Published 1:30 pm Wednesday, September 4, 2013

By Jake McCall

After recently being away for five days for a conference and study trip, I longed to get home to my family.

I badly missed my wife, Alana, and my 4-year-old, my 2-year-old and my 15-month old. It was great to get home in time for dinner with them and to put my children down to bed and pray with them.

And yet later that night, while they were fast asleep I tip-toed into their rooms to see them once more, kiss them, and pray with them again. I routinely pray for their salvation but on this night as they were dreaming, I fervently appealed to the mercy and grace of God.

So I went to each of them and asked that the Spirit of the Lord would come down in power specifically to unveil the eyes of my children so that they could see the true Christ and that He would grant them the precious gift of faith.

I prayed that they would be given a new birth—a kind that neither their mom nor I could give them. It’s really a helpless and humbling prayer and yet I believe I was led by the Lord to pray that way, which made it such a comforting prayer.

I am reminded that being born-again is what our children need. It’s what our family members need and what our friends and neighbors near and far need. The new birth is needed for those that grow up in a Christian home just as much as for those that grow up in a non-Christian home. It is just as necessary for the moral as for the immoral and even though my children have memorized the song “Jesus Loves Me,” they need the miraculous work of the Holy Spirit in the same way that a child who has never heard the song before.

And so regardless of what nation we are born into, what era we are born into, or what family we are born into, we all need a new birth.

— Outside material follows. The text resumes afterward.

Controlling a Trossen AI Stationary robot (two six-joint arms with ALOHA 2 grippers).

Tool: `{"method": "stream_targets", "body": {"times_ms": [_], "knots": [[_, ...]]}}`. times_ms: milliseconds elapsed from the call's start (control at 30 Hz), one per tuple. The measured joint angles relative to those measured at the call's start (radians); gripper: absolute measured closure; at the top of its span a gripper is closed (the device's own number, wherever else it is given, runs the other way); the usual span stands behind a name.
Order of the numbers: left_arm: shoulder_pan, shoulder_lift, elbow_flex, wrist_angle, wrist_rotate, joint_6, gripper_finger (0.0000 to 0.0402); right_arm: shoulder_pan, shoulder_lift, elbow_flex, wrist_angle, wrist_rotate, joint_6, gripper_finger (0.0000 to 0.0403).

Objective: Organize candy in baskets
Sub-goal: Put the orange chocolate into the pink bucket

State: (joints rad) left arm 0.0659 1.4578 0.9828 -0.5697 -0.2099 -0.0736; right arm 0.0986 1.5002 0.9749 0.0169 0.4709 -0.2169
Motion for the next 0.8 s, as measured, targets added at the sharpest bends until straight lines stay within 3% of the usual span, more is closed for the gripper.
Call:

In John chapter 3, Jesus told Nicodemus (who had all the religious advantages of a Jewish birth) that Nicodemus needed another birth that would overcome his natural one and bring spiritual and eternal life. God promises, by His kindness, to use His people to accomplish His purposes, and so we should certainly go and minister His truth. Our plan is to continue singing “Jesus Loves Me” and continue reading Bible stories and continue to teach our children to live as we believe the Bible teaches us and trust that God will use those things to prepare their hearts to be introduced to their Savior. Even still, we need Christ to come down with His powerful hands and loving voice to rescue and preach to our children’s hearts. Give attention to Christ. He is the hope of your home and He is the hope of the world.

—Jake McCall is a religion columnist for The Clanton Advertiser. He is the pastor at Grace Fellowship Presbyterian Church.